[Start of section]
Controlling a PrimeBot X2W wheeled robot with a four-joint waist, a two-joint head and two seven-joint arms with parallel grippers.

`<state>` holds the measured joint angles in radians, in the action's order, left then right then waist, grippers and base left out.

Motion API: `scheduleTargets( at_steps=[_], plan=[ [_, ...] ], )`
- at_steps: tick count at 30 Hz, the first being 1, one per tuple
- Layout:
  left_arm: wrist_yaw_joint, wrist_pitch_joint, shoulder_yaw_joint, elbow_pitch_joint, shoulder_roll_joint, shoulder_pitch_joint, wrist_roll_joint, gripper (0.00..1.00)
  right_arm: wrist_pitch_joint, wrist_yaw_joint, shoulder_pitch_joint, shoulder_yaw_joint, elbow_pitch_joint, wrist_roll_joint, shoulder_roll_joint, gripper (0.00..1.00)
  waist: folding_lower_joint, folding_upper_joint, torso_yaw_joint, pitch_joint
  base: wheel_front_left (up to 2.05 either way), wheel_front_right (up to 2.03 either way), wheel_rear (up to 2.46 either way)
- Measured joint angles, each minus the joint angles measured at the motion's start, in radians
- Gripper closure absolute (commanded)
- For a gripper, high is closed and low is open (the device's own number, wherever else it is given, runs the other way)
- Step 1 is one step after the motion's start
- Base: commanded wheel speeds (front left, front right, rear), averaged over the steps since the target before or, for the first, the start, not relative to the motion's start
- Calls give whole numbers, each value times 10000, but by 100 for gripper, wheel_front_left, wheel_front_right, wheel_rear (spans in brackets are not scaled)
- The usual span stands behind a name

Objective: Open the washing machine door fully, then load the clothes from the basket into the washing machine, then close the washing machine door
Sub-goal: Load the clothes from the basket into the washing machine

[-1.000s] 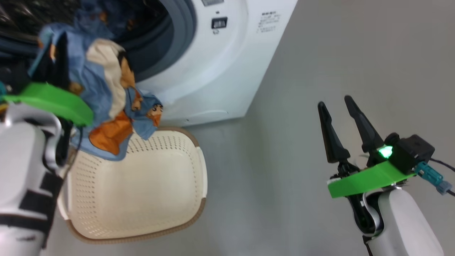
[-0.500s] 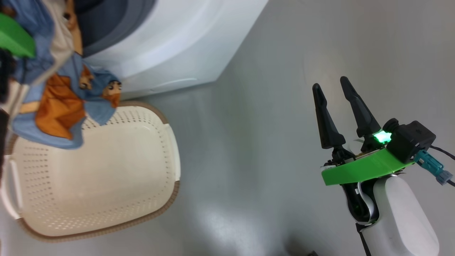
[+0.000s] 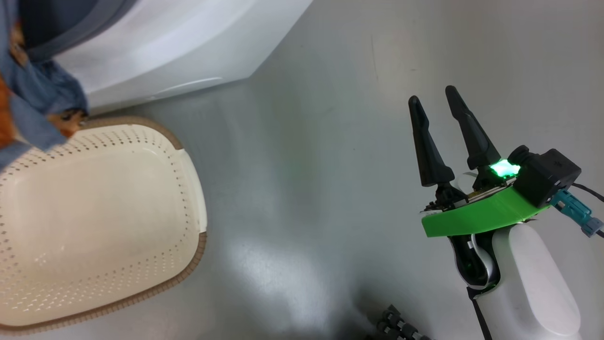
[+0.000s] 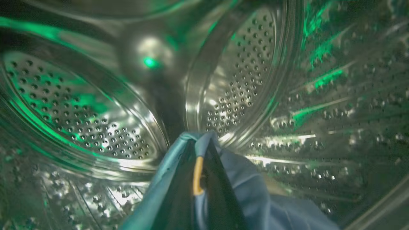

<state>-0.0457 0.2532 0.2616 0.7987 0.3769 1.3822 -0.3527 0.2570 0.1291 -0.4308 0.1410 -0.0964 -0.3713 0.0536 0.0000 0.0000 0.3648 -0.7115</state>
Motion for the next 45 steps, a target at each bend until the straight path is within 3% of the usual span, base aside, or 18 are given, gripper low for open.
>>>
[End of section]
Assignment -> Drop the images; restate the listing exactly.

Answer to this task ->
Controlling a PrimeBot X2W wheeled robot with a four-joint waist, a two-joint head and two seven-joint arms with parallel grippers.

`<state>` holds the measured joint angles in radians, in the action's order, left then right then waist, grippers and base left out.

Motion API: `scheduleTargets( at_steps=[_], plan=[ [_, ...] ], )`
- at_steps: tick count at 30 Hz, the first being 1, one per tuple
- Layout:
  left_arm: wrist_yaw_joint, wrist_pitch_joint, shoulder_yaw_joint, elbow_pitch_joint, shoulder_roll_joint, shoulder_pitch_joint, wrist_roll_joint, gripper (0.00..1.00)
  right_arm: wrist_pitch_joint, wrist_yaw_joint, shoulder_pitch_joint, shoulder_yaw_joint, elbow_pitch_joint, wrist_roll_joint, shoulder_roll_joint, gripper (0.00..1.00)
  waist: folding_lower_joint, folding_upper_joint, torso_yaw_joint, pitch_joint
  base: wheel_front_left (up to 2.05 either way), wheel_front_right (up to 2.03 either way), wheel_rear (up to 2.46 either way)
- Measured joint angles, each minus the joint angles measured at the motion's start, in radians
- Gripper closure absolute (commanded)
- For a gripper, high is closed and low is open (the device's own number, wherever else it is given, runs the other way)
- Step 1 is one step after the motion's start
- Base: commanded wheel speeds (front left, front right, rear), averaged over the steps since the target before or, for the first, the start, not relative to the motion's start
- Calls give whole numbers, each value times 10000, but by 100 for gripper, wheel_front_left, wheel_front_right, wheel_rear (spans in brackets are not scaled)
- The usual span stands behind a name

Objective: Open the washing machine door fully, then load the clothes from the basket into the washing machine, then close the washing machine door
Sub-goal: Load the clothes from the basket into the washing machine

[-1.000s] 
[-0.500s] 
[+0.000s] 
[+0.000s] 

<state>-0.0457 0.2532 0.2616 0.7987 0.3769 1.3822 -0.3527 0.2570 0.1291 -0.4308 0.1410 -0.0964 -0.3713 0.0536 0.0000 0.0000 0.3648 -0.7115</state>
Motion for the next 45 steps, a target at each bend until the straight path is within 3% of the usual span, base aside, or 18 are given, gripper low for open.
>>>

The exercise was answered completely.